Having been on a bit of creature feature binge lately, I thought it only fair that I mention some of the other monsters made by Imperial Toys, based on characters that are much larger than the classic Universal Monsters characters I covered yesterday. So here’s the hairy Eighth Wonder of the World, and the irradiated King of the Monsters- King Kong and Godzilla!
Straight away it’s apparent that King Kong is much taller than Godzilla, which is a bit of a shame really, as any battles between the two behemoths look like they should be won by King Kong, who has an obvious size advantage over Godzilla. But supposedly these two figures were once sold as part of a two-pack, so they were obviously intended to be pitted against each other! They were both sold singularly, loose in a store display box, and Godzilla was also sold carded as well.

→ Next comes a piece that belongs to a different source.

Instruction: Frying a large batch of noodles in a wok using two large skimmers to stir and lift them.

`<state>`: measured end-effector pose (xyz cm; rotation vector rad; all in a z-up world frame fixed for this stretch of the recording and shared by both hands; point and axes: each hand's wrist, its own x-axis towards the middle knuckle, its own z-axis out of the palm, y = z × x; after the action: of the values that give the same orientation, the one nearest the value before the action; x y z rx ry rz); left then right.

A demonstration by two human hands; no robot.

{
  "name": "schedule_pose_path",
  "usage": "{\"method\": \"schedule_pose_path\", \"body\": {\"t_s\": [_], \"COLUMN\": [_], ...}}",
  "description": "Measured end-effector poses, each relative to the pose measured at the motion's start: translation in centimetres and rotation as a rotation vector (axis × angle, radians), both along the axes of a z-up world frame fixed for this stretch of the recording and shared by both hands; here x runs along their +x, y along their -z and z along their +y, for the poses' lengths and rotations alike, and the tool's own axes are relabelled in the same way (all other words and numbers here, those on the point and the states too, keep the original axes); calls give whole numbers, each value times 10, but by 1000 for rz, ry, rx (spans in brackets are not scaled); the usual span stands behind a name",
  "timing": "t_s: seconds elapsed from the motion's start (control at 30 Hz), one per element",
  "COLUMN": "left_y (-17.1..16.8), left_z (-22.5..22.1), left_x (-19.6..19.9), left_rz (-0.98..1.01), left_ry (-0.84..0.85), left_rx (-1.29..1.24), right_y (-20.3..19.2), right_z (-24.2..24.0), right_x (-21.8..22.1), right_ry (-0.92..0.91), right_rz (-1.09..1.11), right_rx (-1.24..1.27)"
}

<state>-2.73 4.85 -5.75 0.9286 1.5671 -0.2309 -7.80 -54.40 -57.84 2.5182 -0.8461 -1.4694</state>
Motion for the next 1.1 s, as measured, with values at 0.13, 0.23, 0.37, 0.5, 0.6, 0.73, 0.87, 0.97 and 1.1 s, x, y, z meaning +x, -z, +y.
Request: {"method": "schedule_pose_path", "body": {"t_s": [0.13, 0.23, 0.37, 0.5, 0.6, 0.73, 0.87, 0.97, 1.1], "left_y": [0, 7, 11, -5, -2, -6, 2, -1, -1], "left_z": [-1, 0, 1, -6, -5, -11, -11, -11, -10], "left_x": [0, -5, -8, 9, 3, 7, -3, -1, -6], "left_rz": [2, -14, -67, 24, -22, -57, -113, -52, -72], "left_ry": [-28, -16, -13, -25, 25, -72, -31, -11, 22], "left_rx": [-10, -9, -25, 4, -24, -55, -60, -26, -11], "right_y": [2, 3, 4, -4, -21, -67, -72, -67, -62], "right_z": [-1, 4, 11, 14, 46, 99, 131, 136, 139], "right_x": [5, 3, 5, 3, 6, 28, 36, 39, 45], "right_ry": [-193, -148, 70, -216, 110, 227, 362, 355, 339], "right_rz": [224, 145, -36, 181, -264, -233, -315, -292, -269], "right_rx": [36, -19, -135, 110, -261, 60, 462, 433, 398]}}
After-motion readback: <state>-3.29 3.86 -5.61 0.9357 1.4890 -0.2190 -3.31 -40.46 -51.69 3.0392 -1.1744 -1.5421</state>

One of the surprising things about the Godzilla toy is that it’s actually a licensed product, endorsed by Toho, the creators of the Godzilla franchise.
It’s somewhat hard to believe as few would deny that Godzilla looks…well, terrible. First off, he looks very green in colour, as opposed to the usual grey or black colour that he usually is in the movies he appears in. My guess is that the green colour was inspired by the artistic interpretations of Godzilla from the original movie posters outside of Japan, where he was often portrayed as having green skin.

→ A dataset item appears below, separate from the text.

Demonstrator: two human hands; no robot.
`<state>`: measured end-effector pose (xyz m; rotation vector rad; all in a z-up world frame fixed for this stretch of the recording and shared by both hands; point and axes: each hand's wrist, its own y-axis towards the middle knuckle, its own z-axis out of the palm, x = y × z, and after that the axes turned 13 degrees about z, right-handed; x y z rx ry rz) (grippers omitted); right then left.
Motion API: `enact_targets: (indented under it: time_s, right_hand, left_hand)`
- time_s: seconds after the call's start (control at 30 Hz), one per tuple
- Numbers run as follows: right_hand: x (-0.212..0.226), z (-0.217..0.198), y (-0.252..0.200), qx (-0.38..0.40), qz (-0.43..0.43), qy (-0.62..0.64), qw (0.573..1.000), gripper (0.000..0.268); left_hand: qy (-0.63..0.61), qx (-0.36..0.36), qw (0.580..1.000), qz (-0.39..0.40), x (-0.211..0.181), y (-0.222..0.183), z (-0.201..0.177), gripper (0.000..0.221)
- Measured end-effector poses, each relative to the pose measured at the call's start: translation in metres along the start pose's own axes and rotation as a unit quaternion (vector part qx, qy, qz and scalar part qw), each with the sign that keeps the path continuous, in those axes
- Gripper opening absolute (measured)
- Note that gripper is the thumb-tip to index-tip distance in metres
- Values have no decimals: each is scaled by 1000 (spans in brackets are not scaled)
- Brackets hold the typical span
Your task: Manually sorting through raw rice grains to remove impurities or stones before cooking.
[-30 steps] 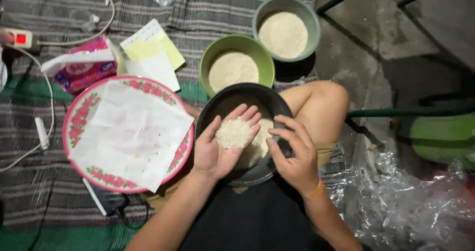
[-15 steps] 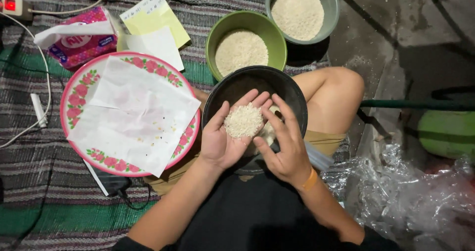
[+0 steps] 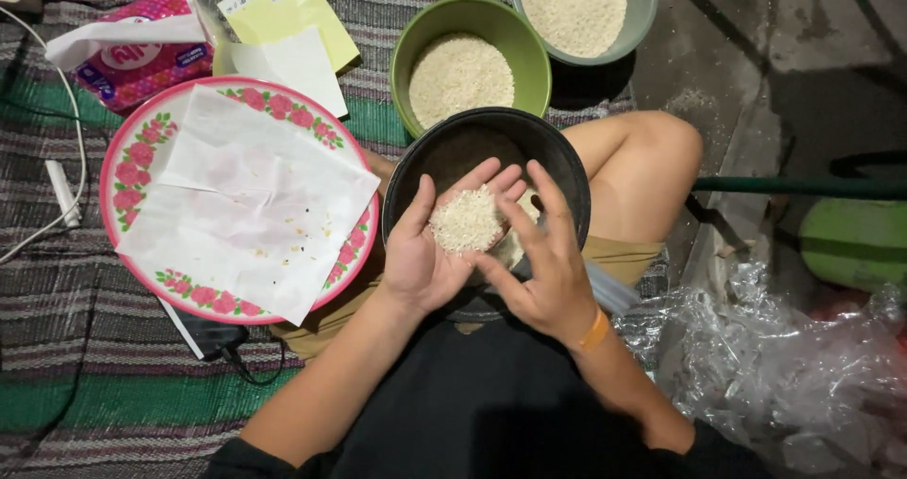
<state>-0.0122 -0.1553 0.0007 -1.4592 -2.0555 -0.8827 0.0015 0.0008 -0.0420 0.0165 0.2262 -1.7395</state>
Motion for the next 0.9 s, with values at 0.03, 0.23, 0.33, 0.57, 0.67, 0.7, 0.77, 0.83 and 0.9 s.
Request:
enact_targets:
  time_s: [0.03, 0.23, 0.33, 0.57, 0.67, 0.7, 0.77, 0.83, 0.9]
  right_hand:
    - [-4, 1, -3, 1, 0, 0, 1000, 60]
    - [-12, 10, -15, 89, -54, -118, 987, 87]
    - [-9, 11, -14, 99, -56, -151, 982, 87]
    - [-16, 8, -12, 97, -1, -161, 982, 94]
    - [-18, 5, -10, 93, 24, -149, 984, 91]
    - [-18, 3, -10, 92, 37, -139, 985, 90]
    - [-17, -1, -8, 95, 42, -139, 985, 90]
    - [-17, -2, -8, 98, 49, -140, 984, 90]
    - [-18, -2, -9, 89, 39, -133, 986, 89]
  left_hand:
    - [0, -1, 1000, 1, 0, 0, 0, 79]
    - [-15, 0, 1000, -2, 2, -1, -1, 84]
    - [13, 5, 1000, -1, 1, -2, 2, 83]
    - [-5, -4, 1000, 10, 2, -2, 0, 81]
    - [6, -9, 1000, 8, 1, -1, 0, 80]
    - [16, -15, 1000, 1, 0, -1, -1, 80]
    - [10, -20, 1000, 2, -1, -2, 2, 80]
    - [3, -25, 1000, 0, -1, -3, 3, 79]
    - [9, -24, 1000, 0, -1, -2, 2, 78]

The real strange thing though is that he has splotches of red around his maw, which many have likened to him wearing lipstick. Perhaps it was intended to be blood? But Godzilla is rarely seen chomping down on people enough for blood to be smeared around his chops, preferring to use his atomic breath to wreak destruction upon the people of Japan. So I’m guessing the red was more artistic license. It’s definitely a bizarre decision, but I appreciate things that are a bit weird.
Godzilla also has a patch of silver on his front, along with random darker green bits on his limbs and body. He’s definitely an unconventional version of the legendary atomic monster, but he still looks close enough to his onscreen appearance that he is recognizable, so it’s a pass from me.
Oh, nearly forgot! Godzilla’s back is covered in dorsal plates with the bigger ones being silver and the smaller ones green. A bit wacky, but I wouldn’t expect any different considering the rest of the figure.
King Kong doesn’t differ too much from his onscreen appearances. His face looks pretty similar to the 1933 King Kong, but his boobs like those in the 1967 King Kong vs. Godzilla.
I love King Kong, and probably prefer him over Godzilla, and overall this is a pretty decent portrayal of the Great Ape. He’s quite simple with a limited amount of paint except for a pair of green eyes, some white teeth and red nostrils and tongue.
So that’s the Imperial Toys Godzilla and King Kong! I wish that Godzilla had been a little taller just so that he could stand toe-to-toe with Kong instead of looking like he’d get the shit battered out of him, but regardless of this, I love them both. There have been far too few King Kong toys released over the years, whereas Godzilla has seen numerous releases by many different companies. This may be down to King Kong being a property of mixed ownership, resulting in licensing difficulties regarding merchandise. This is just speculation on my part though, whether this is actually the case, I don’t know. But the King Kong has certainly seen its fair share of legal battles over the years.
Anyway, enough rambling for now. More spooky stuff tomorrow.